▶ **TASK BRIEF**
The following entries are to be retyped in full, exactly as written.

_ _ _ _ _ _ _

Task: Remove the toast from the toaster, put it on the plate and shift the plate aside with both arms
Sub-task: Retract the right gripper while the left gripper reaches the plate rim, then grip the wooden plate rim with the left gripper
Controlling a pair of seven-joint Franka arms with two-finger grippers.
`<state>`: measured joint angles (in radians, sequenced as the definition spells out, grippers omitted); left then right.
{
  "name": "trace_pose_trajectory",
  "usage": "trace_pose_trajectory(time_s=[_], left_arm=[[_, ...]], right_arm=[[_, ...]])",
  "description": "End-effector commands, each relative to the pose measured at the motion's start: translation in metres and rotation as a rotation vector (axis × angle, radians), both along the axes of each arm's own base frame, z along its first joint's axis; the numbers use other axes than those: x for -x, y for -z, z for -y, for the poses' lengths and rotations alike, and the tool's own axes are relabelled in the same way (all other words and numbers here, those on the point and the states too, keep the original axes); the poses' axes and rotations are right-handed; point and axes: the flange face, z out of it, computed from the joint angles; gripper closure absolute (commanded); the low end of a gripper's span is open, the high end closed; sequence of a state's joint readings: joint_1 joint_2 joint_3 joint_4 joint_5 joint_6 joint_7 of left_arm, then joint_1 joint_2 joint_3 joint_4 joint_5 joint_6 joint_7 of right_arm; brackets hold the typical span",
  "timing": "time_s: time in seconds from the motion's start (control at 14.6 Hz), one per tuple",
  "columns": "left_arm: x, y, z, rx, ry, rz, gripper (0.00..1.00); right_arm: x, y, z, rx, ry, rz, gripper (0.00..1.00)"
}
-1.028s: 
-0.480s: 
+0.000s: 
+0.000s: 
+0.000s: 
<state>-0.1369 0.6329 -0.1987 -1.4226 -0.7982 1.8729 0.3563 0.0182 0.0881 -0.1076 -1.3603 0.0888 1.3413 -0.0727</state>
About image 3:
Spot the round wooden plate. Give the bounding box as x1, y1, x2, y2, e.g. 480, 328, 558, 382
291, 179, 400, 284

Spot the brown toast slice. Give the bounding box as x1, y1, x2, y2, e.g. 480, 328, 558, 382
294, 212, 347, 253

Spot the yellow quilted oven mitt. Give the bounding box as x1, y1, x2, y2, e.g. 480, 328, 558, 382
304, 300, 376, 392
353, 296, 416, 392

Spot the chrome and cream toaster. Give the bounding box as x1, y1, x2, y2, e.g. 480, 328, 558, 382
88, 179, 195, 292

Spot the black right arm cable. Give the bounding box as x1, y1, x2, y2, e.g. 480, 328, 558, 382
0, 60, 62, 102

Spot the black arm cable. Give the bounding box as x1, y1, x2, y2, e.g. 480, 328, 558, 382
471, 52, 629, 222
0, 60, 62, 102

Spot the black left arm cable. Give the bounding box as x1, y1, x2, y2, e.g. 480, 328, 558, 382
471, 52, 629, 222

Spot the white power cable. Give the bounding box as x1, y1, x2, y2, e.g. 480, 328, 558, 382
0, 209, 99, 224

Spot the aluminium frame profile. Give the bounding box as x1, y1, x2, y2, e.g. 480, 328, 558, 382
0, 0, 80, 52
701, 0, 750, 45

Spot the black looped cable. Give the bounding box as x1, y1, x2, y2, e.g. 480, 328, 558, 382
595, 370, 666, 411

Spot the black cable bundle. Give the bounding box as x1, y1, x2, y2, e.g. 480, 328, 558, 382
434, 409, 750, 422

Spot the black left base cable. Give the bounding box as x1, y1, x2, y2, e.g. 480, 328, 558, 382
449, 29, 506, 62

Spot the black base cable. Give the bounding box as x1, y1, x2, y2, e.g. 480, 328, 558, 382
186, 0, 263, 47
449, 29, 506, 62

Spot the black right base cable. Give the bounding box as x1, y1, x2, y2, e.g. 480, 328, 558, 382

_ _ _ _ _ _ _

▶ **EXERCISE RESULT**
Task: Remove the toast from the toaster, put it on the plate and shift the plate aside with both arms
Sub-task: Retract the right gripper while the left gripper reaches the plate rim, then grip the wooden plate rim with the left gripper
Controlling a pair of seven-joint Franka arms with two-finger grippers.
`<state>`: measured joint angles (in radians, sequenced as the definition spells out, grippers omitted); left then right.
{
  "name": "trace_pose_trajectory",
  "usage": "trace_pose_trajectory(time_s=[_], left_arm=[[_, ...]], right_arm=[[_, ...]])",
  "description": "End-effector commands, each relative to the pose measured at the motion's start: translation in metres and rotation as a rotation vector (axis × angle, radians), both along the axes of each arm's own base frame, z along its first joint's axis; the numbers use other axes than those: x for -x, y for -z, z for -y, for the poses' lengths and rotations alike, and the tool's own axes are relabelled in the same way (all other words and numbers here, those on the point and the states too, keep the original axes); the poses' axes and rotations are right-handed; point and axes: the flange face, z out of it, computed from the joint angles; gripper closure absolute (commanded); the low end of a gripper's span is open, the high end closed; sequence of a state's joint readings: joint_1 joint_2 joint_3 joint_4 joint_5 joint_6 joint_7 of left_arm, then joint_1 joint_2 joint_3 joint_4 joint_5 joint_6 joint_7 of right_arm; brackets hold the typical span",
  "timing": "time_s: time in seconds from the motion's start (control at 14.6 Hz), one per tuple",
  "columns": "left_arm: x, y, z, rx, ry, rz, gripper (0.00..1.00); right_arm: x, y, z, rx, ry, rz, gripper (0.00..1.00)"
}
-1.028s: 
-0.480s: 
+0.000s: 
+0.000s: 
+0.000s: 
<state>-0.1369 0.6329 -0.1987 -1.4226 -0.7982 1.8729 0.3563 0.0182 0.0881 -0.1076 -1.3603 0.0888 1.3413 -0.0727</state>
About image 3:
Spot the round wooden plate. Give the bounding box as x1, y1, x2, y2, e.g. 480, 328, 558, 382
291, 179, 400, 284

Spot the brown toast slice. Give the bounding box as x1, y1, x2, y2, e.g. 480, 328, 558, 382
294, 212, 347, 253

Spot the yellow quilted oven mitt. Give the bounding box as x1, y1, x2, y2, e.g. 480, 328, 558, 382
304, 300, 376, 392
353, 296, 416, 392

Spot the chrome and cream toaster. Give the bounding box as x1, y1, x2, y2, e.g. 480, 328, 558, 382
88, 179, 195, 292

Spot the black right arm cable. Give the bounding box as x1, y1, x2, y2, e.g. 480, 328, 558, 382
0, 60, 62, 102

Spot the black arm cable. Give the bounding box as x1, y1, x2, y2, e.g. 480, 328, 558, 382
471, 52, 629, 222
0, 60, 62, 102

Spot the black left arm cable. Give the bounding box as x1, y1, x2, y2, e.g. 480, 328, 558, 382
471, 52, 629, 222

Spot the white power cable. Give the bounding box as x1, y1, x2, y2, e.g. 480, 328, 558, 382
0, 209, 99, 224

Spot the aluminium frame profile. Give the bounding box as x1, y1, x2, y2, e.g. 480, 328, 558, 382
0, 0, 80, 52
701, 0, 750, 45

Spot the black looped cable. Give the bounding box as x1, y1, x2, y2, e.g. 480, 328, 558, 382
595, 370, 666, 411

Spot the black cable bundle. Give the bounding box as x1, y1, x2, y2, e.g. 480, 328, 558, 382
434, 409, 750, 422

Spot the black left base cable. Give the bounding box as x1, y1, x2, y2, e.g. 480, 328, 558, 382
449, 29, 506, 62

Spot the black base cable. Give the bounding box as x1, y1, x2, y2, e.g. 480, 328, 558, 382
186, 0, 263, 47
449, 29, 506, 62

Spot the black right base cable. Give the bounding box as x1, y1, x2, y2, e.g. 480, 328, 558, 382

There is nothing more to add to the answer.